3D PRINTING MUDROCKS: EXPERIMENTS IN VALIDATING THE 3D-PRINTING PROCESS WHEN USING KAOLINITE CLAY AS A BUILD MATERIAL

3D Printing technologies have the ability to turn digital, 3D designs into tangible, lab-testable objects. While 3D printing in plastic and granular materials is quite common now, new equipment has been developed that can 3D print using paste-like materials (e.g., clay, Portland cement). This study was initiated to characterize simple core-plug-sized models to evaluate whether this technology can be applied to producing 3D printed analogs for mudrocks. Most models produced were designed as solid one-inch diameter cylinders, one-inch tall in two different types of clay. Models were printed on a DeltaWASP 60100 with the DeltaWASP low-density material extruder kit.

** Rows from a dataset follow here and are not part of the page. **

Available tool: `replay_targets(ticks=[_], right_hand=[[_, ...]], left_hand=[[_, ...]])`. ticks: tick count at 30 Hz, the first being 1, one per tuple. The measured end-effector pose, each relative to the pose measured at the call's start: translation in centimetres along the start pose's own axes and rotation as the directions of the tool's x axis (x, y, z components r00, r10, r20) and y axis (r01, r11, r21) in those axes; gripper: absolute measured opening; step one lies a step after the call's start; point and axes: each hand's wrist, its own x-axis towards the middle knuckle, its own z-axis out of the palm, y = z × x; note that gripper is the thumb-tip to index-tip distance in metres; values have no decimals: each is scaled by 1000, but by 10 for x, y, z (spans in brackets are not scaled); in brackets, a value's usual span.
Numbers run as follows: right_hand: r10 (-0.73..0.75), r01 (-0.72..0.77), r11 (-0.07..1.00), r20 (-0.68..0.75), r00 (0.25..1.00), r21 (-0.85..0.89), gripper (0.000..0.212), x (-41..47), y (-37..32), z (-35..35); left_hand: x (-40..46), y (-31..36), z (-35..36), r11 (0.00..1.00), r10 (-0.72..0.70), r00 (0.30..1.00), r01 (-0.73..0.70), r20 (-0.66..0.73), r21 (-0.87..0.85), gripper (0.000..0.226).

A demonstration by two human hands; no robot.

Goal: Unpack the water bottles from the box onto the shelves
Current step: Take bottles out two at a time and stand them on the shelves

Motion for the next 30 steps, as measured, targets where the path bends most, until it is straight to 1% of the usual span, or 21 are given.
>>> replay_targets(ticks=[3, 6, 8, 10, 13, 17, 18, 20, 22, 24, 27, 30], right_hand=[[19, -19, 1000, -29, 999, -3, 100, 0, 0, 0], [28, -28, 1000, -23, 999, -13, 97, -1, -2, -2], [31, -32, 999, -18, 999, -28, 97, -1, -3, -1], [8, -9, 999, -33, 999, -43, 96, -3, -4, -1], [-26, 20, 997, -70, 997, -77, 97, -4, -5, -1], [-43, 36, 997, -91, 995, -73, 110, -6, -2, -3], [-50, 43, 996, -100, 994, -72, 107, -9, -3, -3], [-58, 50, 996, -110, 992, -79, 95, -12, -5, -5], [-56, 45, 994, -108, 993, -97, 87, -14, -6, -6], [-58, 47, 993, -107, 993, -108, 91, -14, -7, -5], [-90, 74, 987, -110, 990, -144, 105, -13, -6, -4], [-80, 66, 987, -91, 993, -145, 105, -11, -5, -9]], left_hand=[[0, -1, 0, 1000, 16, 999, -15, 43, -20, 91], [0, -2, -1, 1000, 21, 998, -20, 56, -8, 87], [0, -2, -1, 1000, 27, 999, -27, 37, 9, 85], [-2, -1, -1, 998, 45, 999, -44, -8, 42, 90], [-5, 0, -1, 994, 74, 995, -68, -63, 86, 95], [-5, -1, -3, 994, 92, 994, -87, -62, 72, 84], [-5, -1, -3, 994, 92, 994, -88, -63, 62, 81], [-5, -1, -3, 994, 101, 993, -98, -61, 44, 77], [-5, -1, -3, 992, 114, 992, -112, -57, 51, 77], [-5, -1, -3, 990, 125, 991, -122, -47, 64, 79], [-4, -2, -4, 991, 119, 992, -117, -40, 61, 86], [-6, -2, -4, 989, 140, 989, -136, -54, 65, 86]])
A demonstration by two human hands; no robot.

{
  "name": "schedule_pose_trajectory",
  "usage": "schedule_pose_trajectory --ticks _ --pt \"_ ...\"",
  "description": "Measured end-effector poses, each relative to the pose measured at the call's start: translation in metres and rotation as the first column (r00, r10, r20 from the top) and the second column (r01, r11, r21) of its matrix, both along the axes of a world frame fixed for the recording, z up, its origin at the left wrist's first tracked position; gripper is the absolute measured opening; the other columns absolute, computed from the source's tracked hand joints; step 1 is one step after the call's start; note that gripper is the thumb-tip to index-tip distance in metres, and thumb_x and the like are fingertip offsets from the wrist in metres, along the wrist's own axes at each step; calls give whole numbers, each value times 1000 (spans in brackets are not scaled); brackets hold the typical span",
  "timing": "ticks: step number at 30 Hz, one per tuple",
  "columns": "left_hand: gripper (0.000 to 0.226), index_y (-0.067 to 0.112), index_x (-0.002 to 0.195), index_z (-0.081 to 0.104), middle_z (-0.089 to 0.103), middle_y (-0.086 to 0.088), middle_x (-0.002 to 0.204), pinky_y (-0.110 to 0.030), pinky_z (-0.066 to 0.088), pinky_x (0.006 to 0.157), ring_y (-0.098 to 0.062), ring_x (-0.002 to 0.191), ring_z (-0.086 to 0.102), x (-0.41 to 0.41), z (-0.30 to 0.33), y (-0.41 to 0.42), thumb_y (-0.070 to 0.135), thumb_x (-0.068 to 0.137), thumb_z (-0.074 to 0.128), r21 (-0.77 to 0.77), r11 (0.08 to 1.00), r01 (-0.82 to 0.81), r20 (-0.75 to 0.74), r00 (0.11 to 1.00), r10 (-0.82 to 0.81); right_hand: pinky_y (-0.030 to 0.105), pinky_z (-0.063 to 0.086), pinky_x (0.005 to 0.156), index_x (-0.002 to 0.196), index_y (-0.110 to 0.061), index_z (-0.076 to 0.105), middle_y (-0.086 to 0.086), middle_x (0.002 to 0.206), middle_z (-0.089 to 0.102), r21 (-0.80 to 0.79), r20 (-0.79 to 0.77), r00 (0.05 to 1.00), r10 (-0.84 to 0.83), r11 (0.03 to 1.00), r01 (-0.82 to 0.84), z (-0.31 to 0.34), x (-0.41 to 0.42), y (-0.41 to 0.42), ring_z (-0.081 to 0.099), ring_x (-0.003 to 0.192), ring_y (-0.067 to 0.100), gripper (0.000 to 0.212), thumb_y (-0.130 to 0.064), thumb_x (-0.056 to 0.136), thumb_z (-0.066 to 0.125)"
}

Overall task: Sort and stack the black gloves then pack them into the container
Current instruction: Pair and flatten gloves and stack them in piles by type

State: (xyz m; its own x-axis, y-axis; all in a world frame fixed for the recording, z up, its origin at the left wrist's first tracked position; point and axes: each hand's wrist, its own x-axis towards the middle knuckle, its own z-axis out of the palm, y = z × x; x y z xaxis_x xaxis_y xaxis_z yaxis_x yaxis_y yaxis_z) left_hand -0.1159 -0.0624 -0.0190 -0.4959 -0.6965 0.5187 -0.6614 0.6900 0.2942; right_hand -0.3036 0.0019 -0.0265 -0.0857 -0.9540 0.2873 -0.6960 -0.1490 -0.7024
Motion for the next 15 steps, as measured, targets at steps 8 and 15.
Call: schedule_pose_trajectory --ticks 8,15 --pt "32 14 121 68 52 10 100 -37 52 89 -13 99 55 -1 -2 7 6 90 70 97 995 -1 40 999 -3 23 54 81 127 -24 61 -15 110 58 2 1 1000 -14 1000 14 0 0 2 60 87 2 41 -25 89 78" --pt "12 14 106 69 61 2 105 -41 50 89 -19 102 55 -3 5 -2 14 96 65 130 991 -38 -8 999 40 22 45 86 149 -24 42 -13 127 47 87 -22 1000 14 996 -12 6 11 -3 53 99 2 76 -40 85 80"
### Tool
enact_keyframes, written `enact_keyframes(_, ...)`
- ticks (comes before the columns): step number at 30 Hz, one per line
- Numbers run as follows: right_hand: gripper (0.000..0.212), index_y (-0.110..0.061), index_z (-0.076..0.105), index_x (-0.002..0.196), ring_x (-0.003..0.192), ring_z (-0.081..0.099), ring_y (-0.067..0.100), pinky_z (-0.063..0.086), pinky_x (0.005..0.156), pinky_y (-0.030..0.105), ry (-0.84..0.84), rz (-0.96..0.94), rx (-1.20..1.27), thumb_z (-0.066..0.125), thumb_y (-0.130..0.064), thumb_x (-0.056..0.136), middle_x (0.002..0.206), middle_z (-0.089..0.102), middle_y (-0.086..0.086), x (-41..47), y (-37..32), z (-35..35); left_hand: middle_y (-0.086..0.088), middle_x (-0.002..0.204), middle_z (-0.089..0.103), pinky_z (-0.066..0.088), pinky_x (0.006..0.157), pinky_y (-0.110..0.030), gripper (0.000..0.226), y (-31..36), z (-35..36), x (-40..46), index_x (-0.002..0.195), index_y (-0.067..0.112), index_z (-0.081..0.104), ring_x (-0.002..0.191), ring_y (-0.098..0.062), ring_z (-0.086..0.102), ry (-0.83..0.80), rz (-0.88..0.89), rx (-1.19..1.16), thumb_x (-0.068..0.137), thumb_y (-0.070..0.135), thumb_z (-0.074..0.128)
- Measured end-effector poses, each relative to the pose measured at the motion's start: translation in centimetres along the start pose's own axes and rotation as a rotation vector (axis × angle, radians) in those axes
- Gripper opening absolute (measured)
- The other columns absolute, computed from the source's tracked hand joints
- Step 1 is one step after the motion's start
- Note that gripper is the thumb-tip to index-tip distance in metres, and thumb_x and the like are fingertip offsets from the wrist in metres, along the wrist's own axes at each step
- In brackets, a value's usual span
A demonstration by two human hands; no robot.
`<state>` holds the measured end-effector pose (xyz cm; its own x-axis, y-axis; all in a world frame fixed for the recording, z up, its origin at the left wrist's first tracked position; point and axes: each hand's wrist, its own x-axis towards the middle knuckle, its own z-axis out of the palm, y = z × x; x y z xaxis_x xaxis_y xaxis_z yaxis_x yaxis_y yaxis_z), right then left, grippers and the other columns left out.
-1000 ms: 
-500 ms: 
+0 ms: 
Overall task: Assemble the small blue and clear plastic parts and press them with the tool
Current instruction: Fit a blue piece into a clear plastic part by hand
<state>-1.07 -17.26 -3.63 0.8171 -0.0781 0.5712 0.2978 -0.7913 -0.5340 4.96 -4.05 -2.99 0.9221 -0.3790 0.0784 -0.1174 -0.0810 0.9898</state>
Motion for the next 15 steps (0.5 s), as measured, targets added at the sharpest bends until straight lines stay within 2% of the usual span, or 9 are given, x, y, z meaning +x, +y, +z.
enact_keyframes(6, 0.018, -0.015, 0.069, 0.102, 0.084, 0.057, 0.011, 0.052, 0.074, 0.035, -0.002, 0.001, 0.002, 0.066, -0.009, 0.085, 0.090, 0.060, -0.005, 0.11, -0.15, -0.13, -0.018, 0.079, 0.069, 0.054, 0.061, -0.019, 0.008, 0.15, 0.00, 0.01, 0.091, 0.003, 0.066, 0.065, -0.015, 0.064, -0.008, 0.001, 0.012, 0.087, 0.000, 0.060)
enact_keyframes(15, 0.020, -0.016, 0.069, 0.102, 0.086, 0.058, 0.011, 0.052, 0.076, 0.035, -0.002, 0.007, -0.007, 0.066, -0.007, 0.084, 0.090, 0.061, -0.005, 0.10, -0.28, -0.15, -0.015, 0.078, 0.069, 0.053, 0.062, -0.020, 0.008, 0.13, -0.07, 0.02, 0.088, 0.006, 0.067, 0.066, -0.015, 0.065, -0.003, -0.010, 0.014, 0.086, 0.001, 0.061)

Models displayed negligible dimensional loss after desiccation, but shrank considerably after first firing (8-12% loss for both height and diameter). Mass loss was 8-11% after first firing. A second firing yielded 5-6% loss for height and diameter, 0.1-0.2% mass loss. Models produced from Clay Type 1 reduced from ~39% porosity after desiccation to ~7% after first firing to ~1% after second firing. Clay Type2 reduced its porosity less with firing going from ~36% to ~23% to ~10%.

For Clay Type 1, mercury intrusion porosimetry experiments showed modal pore throat size decreased from ~2.5 microns to ~0.3 microns after first firing. After a second firing, this value decreased ~0.15 microns and second, smaller peak appeared at ~0.05 microns. Using the values provided in Nelson (2009, AAPG Bulletin), these size correlate with a fine siltstone/tight sandstone, tight sandstone, and a shale, respectively. The reduction in pore throat size suggests that the pore throat size distribution can be modified by adjusting the parameters of the firing process.